◆ **STORED DATA**:

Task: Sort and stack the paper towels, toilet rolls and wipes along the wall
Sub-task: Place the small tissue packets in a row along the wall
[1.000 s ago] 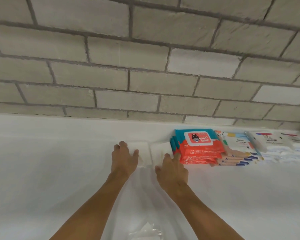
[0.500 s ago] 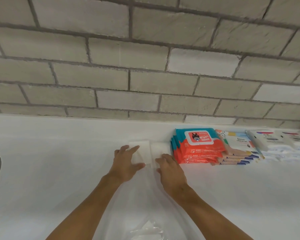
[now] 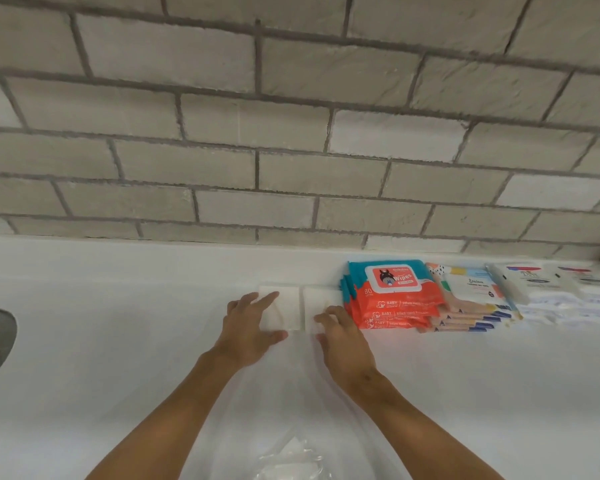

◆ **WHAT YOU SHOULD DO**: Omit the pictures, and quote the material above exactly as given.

◆ **EXERCISE SOLUTION**:
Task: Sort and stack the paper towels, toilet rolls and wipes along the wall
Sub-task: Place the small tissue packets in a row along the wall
[1.000 s ago] 
[0.500 s ago] 
[now] 

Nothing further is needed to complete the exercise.